**Information shown**:
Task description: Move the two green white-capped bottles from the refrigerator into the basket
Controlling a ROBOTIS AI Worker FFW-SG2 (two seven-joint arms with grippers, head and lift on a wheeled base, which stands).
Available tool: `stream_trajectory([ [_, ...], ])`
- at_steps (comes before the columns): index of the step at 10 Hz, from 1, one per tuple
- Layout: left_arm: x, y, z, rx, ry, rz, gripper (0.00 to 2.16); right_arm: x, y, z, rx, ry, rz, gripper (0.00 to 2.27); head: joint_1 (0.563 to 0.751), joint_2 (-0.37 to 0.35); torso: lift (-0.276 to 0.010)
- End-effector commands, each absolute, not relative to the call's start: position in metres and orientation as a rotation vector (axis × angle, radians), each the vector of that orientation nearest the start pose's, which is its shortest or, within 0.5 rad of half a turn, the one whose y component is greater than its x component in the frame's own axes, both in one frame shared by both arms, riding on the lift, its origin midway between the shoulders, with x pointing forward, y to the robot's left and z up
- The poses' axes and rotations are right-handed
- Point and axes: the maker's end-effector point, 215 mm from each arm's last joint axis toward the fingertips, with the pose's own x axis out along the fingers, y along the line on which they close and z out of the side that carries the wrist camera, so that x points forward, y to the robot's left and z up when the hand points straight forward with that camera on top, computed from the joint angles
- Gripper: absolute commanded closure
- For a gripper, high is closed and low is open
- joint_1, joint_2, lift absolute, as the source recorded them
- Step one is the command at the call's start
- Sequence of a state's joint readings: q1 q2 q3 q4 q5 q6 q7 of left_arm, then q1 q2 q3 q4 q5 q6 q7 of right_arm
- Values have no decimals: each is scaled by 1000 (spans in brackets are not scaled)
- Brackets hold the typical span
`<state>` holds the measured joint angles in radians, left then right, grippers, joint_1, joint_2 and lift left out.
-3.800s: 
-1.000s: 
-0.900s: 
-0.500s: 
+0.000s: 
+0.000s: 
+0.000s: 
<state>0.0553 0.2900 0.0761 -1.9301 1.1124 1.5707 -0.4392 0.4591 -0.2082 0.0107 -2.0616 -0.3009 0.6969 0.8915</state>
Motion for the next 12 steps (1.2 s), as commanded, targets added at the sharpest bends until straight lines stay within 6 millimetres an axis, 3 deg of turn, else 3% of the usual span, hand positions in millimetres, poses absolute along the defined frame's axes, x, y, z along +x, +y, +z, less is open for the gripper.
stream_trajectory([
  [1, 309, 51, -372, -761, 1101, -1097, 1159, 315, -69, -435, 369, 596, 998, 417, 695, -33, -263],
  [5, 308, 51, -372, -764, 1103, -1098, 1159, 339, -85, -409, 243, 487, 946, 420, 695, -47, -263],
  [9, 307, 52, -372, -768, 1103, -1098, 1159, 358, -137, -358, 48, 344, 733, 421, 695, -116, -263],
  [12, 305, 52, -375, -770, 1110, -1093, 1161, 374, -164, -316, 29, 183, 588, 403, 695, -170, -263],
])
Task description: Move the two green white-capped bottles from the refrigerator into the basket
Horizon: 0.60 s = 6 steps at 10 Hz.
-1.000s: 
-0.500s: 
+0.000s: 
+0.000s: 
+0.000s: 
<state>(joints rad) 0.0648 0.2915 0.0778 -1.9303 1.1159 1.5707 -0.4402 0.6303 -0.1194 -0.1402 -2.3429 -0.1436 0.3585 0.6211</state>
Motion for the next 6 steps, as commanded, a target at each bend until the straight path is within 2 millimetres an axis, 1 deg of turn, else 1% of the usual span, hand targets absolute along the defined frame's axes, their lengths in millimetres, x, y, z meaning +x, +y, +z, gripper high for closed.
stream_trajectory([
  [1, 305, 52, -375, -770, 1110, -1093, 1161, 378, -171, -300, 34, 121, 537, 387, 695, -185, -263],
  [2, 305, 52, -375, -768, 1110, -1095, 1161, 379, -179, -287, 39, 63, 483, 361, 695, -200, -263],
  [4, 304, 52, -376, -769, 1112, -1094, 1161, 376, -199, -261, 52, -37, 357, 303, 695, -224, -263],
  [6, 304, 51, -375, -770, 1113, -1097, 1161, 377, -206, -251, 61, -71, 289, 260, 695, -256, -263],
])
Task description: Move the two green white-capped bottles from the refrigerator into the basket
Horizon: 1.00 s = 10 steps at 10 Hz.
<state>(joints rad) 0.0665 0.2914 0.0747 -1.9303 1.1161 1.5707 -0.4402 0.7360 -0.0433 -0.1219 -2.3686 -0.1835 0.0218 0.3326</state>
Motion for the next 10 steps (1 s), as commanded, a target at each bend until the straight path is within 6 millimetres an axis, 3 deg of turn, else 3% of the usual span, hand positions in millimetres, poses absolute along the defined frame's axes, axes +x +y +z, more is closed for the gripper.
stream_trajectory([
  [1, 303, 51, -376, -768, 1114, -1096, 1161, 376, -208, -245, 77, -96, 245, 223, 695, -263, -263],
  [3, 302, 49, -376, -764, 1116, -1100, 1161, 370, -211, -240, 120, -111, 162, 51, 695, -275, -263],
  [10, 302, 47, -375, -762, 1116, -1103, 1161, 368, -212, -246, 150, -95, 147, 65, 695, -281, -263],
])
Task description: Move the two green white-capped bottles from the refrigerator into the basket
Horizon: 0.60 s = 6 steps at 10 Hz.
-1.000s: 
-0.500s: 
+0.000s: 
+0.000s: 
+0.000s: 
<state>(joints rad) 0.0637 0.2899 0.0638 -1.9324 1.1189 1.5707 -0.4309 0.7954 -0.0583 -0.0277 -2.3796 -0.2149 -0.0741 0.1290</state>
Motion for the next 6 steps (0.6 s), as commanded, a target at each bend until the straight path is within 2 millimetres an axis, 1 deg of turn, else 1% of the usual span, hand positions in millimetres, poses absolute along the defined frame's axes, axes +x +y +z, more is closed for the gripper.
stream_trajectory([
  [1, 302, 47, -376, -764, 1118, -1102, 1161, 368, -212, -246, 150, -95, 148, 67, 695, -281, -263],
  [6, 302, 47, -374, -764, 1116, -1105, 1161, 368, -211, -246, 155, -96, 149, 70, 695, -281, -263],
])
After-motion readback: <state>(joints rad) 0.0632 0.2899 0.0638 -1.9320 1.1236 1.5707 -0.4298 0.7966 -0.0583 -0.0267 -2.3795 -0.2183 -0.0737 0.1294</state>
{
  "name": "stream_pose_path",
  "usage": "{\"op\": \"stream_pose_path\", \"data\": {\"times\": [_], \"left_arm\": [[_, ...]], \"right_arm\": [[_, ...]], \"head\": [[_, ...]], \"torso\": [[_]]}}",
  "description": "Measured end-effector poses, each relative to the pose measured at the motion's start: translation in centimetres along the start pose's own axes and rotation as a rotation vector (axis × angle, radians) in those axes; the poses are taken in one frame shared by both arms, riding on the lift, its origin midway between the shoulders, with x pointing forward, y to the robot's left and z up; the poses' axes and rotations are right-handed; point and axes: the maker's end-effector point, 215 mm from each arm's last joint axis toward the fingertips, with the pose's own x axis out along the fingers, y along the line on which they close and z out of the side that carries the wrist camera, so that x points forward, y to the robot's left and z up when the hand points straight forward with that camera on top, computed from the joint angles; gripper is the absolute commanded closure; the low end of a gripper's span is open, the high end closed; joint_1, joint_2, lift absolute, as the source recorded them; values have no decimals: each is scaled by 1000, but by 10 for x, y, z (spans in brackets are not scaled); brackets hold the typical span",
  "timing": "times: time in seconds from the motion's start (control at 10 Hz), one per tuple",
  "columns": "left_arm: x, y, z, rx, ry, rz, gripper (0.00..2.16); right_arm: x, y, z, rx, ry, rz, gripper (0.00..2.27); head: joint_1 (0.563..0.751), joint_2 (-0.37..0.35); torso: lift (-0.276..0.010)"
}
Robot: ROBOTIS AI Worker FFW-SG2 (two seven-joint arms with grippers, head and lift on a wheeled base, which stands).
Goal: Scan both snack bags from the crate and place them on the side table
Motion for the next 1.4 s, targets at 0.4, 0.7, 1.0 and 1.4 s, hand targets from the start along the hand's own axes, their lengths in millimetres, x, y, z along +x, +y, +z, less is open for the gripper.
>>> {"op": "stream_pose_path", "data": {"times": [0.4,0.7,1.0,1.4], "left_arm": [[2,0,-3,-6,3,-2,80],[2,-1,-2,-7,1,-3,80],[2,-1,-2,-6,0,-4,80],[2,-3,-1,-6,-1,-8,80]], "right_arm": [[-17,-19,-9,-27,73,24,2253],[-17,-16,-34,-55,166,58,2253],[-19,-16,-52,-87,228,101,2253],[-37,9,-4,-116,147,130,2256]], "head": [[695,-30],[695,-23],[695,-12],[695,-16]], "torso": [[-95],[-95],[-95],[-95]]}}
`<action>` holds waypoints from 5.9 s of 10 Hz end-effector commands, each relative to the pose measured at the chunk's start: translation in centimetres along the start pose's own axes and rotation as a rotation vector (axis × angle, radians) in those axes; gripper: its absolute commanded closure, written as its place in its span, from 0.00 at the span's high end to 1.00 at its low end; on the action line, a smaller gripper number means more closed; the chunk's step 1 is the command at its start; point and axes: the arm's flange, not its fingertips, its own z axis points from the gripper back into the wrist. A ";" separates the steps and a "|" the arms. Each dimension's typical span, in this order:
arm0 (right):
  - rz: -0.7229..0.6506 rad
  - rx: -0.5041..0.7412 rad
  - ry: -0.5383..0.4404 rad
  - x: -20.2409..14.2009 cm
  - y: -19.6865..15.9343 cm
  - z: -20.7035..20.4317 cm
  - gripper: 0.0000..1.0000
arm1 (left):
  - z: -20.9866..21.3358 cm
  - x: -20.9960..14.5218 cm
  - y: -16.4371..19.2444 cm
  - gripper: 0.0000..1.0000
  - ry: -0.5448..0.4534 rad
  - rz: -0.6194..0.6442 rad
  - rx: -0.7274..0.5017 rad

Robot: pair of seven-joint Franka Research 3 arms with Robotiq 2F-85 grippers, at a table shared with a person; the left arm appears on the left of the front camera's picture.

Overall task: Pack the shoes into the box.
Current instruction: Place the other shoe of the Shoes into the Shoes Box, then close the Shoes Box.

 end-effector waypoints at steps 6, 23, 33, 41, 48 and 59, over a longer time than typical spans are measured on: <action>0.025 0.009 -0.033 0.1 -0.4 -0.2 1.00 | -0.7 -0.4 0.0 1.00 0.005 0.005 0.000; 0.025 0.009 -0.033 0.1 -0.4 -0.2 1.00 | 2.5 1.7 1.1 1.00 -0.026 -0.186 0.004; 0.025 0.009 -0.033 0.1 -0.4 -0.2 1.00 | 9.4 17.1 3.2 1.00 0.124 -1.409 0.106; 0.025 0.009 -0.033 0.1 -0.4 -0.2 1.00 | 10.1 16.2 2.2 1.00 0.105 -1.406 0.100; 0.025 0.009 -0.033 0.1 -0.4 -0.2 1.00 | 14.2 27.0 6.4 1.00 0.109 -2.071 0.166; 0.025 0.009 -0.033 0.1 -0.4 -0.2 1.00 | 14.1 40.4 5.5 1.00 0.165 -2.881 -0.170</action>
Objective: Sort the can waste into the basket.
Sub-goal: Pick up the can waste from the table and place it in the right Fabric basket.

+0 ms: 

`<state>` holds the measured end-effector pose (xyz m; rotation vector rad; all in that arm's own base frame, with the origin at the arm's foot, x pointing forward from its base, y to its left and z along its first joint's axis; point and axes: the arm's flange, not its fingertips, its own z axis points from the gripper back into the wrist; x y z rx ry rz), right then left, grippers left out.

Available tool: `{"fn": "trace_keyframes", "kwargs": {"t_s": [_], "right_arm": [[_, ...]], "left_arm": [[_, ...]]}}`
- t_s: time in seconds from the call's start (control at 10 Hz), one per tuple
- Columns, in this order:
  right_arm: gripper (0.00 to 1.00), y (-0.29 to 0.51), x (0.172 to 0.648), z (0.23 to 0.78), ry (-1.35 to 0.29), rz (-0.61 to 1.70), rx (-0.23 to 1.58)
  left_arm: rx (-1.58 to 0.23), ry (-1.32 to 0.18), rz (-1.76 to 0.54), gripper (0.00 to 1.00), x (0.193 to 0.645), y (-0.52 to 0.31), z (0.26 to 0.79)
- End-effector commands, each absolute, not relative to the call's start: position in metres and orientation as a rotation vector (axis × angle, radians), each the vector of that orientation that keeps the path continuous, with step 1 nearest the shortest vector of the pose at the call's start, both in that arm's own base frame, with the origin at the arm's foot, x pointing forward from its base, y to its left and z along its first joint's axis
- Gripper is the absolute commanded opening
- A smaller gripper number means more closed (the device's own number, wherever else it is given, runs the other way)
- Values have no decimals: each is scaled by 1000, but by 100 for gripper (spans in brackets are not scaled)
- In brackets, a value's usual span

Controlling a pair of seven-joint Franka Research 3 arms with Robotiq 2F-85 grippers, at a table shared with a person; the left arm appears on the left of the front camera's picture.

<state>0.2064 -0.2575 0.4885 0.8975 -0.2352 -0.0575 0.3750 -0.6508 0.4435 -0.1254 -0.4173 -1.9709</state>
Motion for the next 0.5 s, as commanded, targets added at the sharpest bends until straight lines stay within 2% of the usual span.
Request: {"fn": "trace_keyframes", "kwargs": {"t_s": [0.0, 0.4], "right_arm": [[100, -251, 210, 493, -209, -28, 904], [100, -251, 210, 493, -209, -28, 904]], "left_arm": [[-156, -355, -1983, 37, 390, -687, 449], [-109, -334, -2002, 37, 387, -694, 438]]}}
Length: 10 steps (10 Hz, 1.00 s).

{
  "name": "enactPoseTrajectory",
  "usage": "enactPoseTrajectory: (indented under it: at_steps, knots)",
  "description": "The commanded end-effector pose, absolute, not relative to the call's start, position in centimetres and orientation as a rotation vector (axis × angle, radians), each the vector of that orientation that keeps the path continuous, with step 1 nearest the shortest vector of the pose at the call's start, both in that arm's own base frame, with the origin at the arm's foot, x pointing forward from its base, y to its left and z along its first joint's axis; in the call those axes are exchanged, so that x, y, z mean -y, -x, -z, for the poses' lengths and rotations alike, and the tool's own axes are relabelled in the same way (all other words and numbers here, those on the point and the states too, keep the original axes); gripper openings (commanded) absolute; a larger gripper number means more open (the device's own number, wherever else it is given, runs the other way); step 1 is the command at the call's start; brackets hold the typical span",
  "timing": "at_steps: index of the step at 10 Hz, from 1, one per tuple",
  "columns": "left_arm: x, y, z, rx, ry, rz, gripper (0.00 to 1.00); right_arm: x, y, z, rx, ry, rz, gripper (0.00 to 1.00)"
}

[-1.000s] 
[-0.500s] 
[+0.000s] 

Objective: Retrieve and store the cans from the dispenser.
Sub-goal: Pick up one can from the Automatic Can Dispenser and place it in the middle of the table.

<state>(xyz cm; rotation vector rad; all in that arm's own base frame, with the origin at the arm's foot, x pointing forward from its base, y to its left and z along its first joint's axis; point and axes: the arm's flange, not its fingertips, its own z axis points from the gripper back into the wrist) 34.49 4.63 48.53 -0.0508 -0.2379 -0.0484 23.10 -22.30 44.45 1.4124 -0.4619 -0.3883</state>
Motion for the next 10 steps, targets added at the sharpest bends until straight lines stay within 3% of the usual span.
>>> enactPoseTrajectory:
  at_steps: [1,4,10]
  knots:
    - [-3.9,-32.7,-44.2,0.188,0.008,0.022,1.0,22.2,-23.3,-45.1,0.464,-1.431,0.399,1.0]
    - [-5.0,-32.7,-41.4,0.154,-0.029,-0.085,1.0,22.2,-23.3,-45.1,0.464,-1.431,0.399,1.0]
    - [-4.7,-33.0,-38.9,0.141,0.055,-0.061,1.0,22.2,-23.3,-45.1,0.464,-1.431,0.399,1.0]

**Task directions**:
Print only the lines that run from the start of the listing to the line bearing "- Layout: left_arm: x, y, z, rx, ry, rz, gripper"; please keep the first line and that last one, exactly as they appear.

**Answer box**:
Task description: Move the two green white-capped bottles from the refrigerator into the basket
Controlling a ROBOTIS AI Worker FFW-SG2 (two seven-joint arms with grippers, head and lift on a wheeled base, which stands).
Available tool: `stream_trajectory([ [_, ...], ])`
- at_steps (comes before the columns): index of the step at 10 Hz, from 1, one per tuple
- Layout: left_arm: x, y, z, rx, ry, rz, gripper (0.00 to 2.16); right_arm: x, y, z, rx, ry, rz, gripper (0.00 to 2.27); head: joint_1 (0.563 to 0.751), joint_2 (-0.37 to 0.35); torso: lift (-0.276 to 0.010)

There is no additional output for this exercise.